There’s usually a line out the door at this place, and for good reason. It’s a bit crowded inside, but the turnover’s pretty fast. I’ve never had to wait for a table. And if you’re feeling fat and lazy afterwards, you can waddle across the street to Cody’s Books or Amoeba Music and browse around.

Slurp

On Telegraph between Channing and Haste. Slurp is a brand-new noodle shop on Southside, serving up various noodle dishes at slightly elevated costs. I had their lime-coconut noodles with bean sprouts and chicken, mainly because it was cold, and Berkeley was sweltering. It was a passable noodle bowl, but it was almost drowning in a somewhat disappointing sauce. I cannot speak for the other dishes, but it seems to be another one of those low-bang-for-your-buck places that Berkeley specializes in.

Frjtz

On Hayes at Laguna. Ahh, Frjtz, bastion of creperies in San Francisco. Frjtz calls itself a Belgian crepe and fries place, but having never been to Belgium, I cannot speak for its authenticity. However, it is a fine place to go for a pre-Symphony or Opera snack, or if you happen to find yourself in Hayes Valley for lunch. The Crepes are neat squares of chewy bread and tasty fillings, and they have a wide variety on the menu, all named after famous painters. I’ve only had the savories — I recommend the Duchamp, Brancusi, Dali, and Caravaggio, although the salmon ones are supposed to be good as well.

A trip to Frjtz is not complete without having som frjtz, delicious fries that come with your selection of dipping sauces — one with a small, and two with a large (groot).

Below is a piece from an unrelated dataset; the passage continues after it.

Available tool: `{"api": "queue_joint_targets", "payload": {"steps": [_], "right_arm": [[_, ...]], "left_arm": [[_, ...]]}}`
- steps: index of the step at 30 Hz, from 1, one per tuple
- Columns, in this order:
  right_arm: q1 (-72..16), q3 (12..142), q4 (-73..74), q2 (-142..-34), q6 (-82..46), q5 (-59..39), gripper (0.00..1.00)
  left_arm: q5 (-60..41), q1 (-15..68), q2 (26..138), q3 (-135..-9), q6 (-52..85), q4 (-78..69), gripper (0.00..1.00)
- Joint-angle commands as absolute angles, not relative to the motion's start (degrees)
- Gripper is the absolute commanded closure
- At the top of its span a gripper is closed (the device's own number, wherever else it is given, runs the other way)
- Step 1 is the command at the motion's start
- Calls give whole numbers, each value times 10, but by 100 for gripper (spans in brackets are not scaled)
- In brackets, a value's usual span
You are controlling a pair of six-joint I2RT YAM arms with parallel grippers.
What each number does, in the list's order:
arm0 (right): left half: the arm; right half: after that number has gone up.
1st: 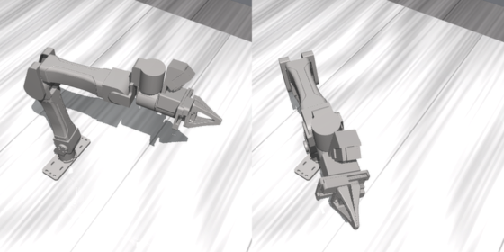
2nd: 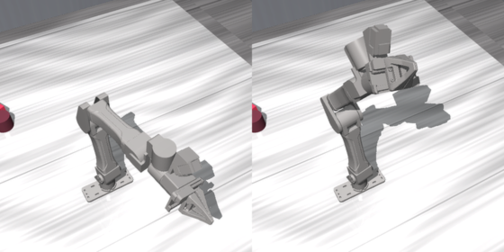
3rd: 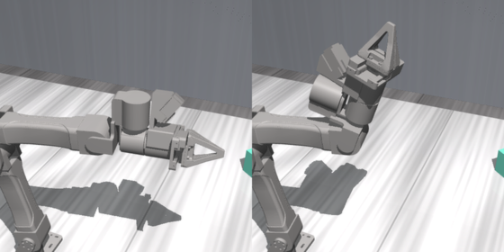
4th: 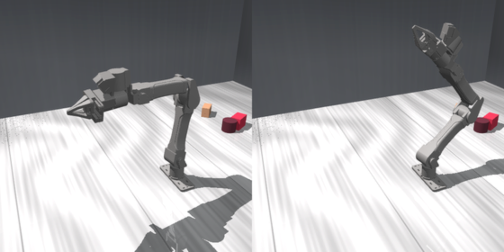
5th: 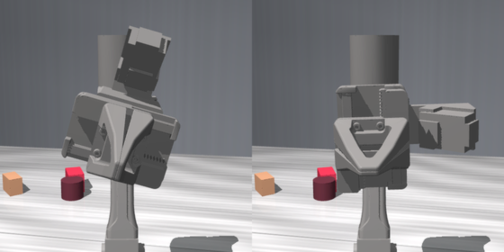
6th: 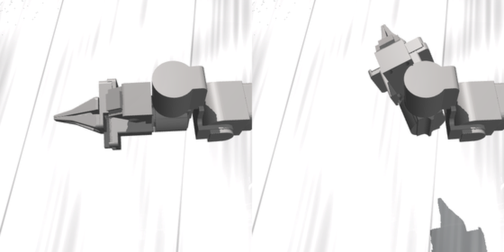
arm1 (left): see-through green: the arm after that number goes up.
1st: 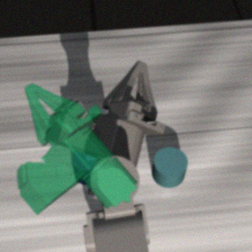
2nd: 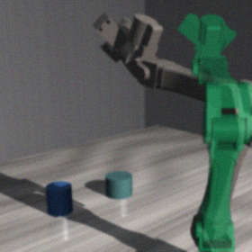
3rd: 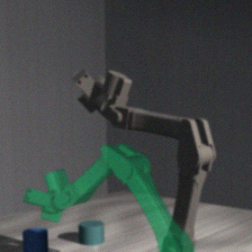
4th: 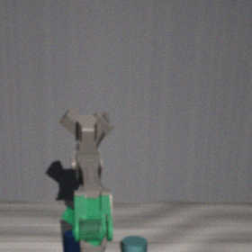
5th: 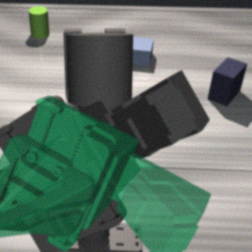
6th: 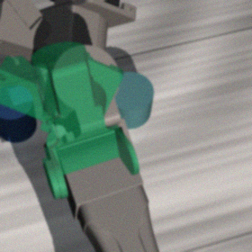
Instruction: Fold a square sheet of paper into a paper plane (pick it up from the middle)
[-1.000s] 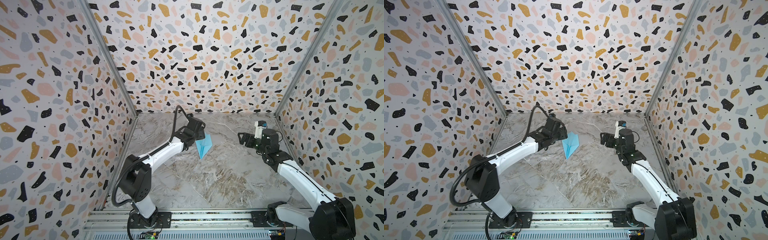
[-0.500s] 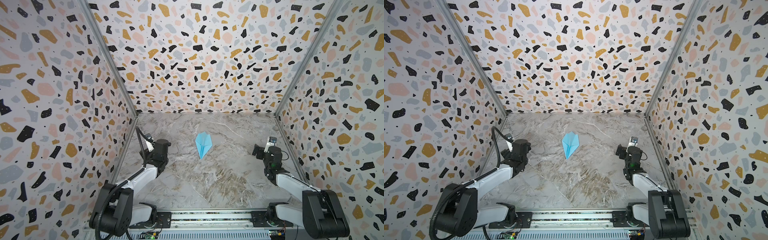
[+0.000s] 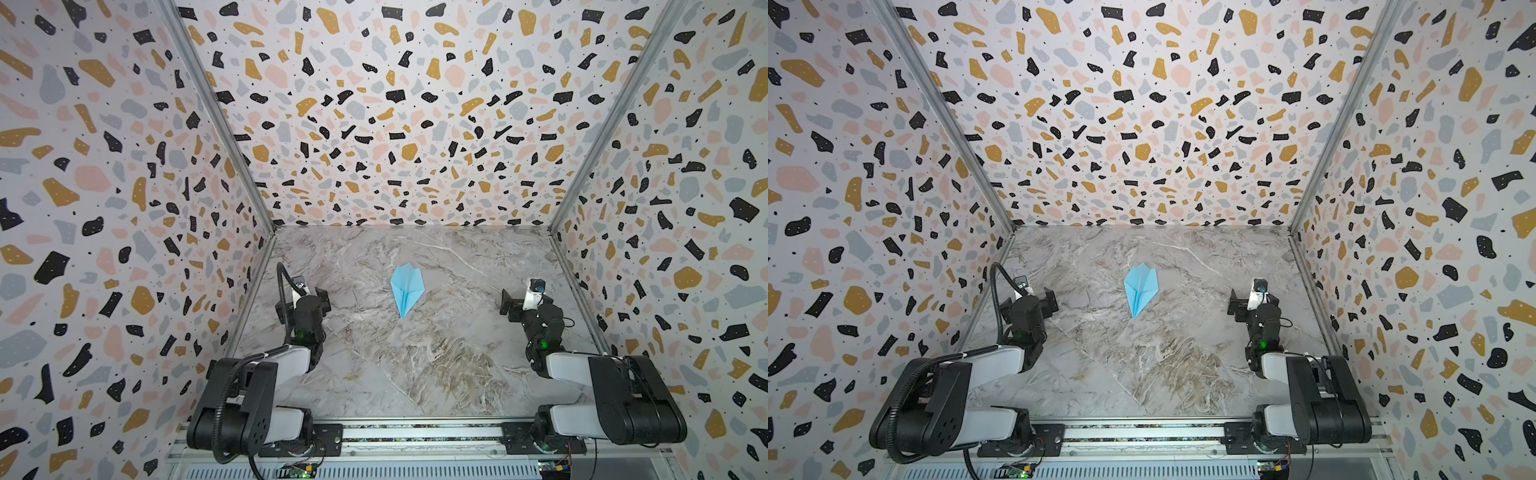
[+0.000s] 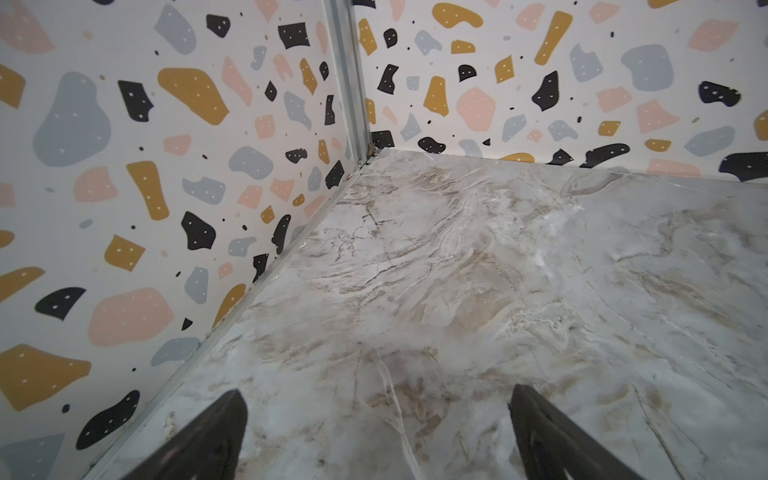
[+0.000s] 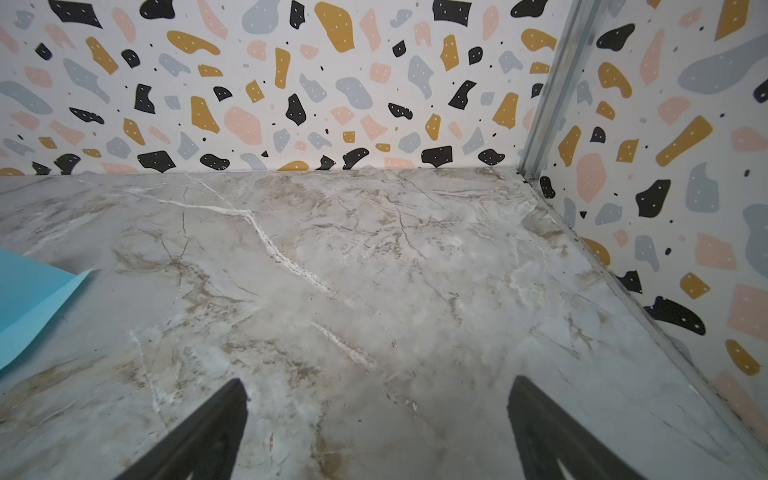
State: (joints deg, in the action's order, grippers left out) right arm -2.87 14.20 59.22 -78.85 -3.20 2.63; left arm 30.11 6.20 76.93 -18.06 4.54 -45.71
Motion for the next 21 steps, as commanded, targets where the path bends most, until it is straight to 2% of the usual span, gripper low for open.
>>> {"api": "queue_joint_targets", "payload": {"steps": [1,7,21], "right_arm": [[-25,135,650,-809,-17,8,1],[-14,132,684,-840,-13,-35,1],[-34,127,701,-856,3,-4,1]], "left_arm": [[268,47,762,-144,-5,-593,0],[237,22,825,-102,-5,-734,0],[272,21,840,-123,13,-701,0]]}}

I recommend the caper-onion ketchup and the honey mustard, although there are more adventurous choices as well. I found the wasabi mayo kind of disappointing, and the spicy peanut was more like peanut butter. For a truly authentic experience, top it all off with a nice Chimay, although that’ll cost you extra.

La Val’s

On Euclid, half a block north of Hearst. La Val’s is your typical bad pizza/pasta joint catering to the college crowd. For $2.50 you can get a huge slice of pizza and a soda, and it will be fast. For $5 you can get an individual pizza which will be pretty filling, and they have good veggie options. For $5 you can also get a sandwich or pasta. But really, there’s no need to eat here unless you need it fast and near Northside.